Product Analytics MVP: Basic database schema
What does this MR do?
We want to explore and validate the Product Analytics feature introduced in !27730 (closed). In this MR, we tackle the database-side of it and ship a single table to store product analytics events.
MVP - Experimental
The goal is to ship a real MVP here to validate the feature itself. Therefore, we mark this with a large EXPERIMENTAL
sticker.
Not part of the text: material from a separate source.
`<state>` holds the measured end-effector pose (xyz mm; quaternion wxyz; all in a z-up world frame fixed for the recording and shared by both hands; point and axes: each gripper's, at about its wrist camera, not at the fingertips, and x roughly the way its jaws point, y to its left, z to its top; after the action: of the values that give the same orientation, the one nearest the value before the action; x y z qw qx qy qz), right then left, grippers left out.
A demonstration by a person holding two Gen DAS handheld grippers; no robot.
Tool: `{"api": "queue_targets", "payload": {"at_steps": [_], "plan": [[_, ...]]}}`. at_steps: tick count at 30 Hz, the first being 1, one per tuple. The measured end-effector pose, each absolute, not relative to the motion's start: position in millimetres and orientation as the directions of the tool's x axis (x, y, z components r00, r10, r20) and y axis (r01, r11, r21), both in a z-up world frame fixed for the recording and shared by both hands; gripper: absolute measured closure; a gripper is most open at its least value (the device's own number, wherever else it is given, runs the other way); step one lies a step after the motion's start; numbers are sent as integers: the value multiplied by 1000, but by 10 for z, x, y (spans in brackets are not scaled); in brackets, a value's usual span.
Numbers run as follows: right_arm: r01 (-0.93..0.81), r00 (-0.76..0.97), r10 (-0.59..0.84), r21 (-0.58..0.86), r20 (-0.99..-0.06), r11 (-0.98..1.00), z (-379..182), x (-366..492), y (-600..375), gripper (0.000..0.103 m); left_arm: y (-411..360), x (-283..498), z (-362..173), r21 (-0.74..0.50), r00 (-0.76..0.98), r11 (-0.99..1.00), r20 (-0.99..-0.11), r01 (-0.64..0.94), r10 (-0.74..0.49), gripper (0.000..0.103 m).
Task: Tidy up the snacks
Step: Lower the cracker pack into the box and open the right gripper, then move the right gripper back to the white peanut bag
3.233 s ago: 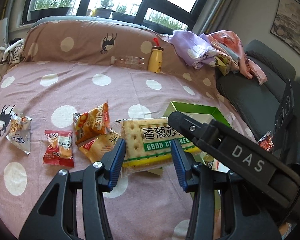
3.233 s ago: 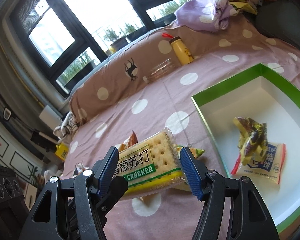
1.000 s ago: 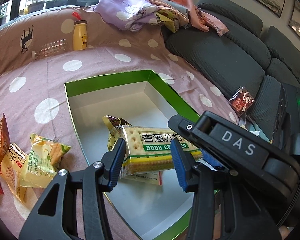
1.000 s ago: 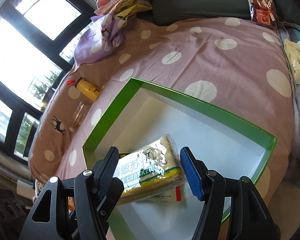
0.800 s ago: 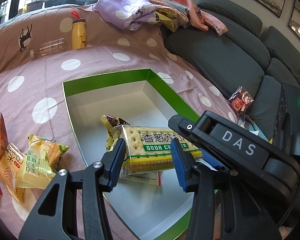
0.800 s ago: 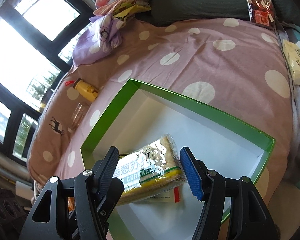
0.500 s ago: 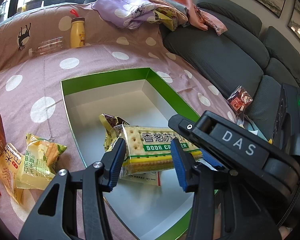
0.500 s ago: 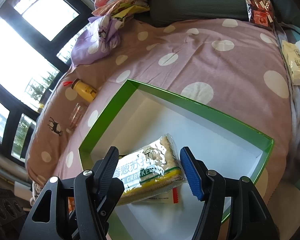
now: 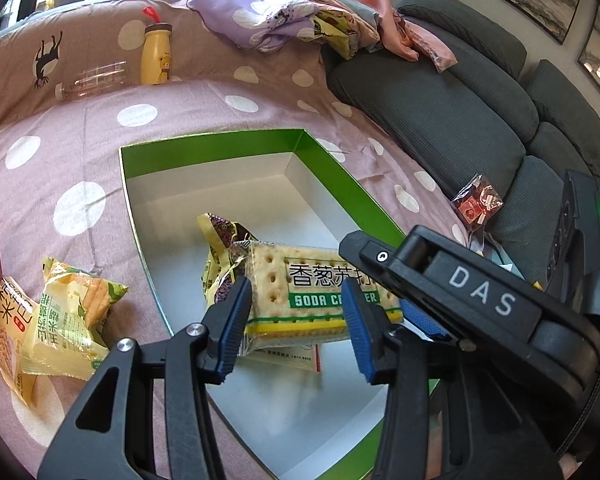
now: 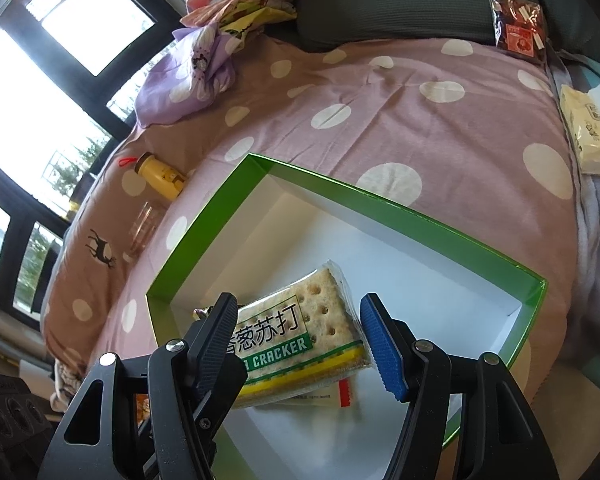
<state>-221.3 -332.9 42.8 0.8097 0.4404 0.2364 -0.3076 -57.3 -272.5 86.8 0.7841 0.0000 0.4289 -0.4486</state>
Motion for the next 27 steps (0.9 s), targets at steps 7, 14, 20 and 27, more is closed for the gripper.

This has the following implications:
- We don't invest too much time into proper relational/dimensional modeling at this point in time.
- Instead, we ship it as a flat table.
- We know the schema shipped here is going to be problematic once we store a significant amount of data in it.
- Optionally, we apply hash partitioning to it (a slight piggy-back-sidetrack from groupdatabase, but it'll be useful to include this here - see below)
We are going to be explicit about the experimental state of the feature when we ship it:
- It's behind a feature flag
- We mark it as "experimental" in documentation
- We are explicit about the fact that we will remove all data once feature validation is complete.
The last point (3) means: We are going to drop this table at some point including all data and start over. All data will be lost, including on GitLab.com and self-hosted installations.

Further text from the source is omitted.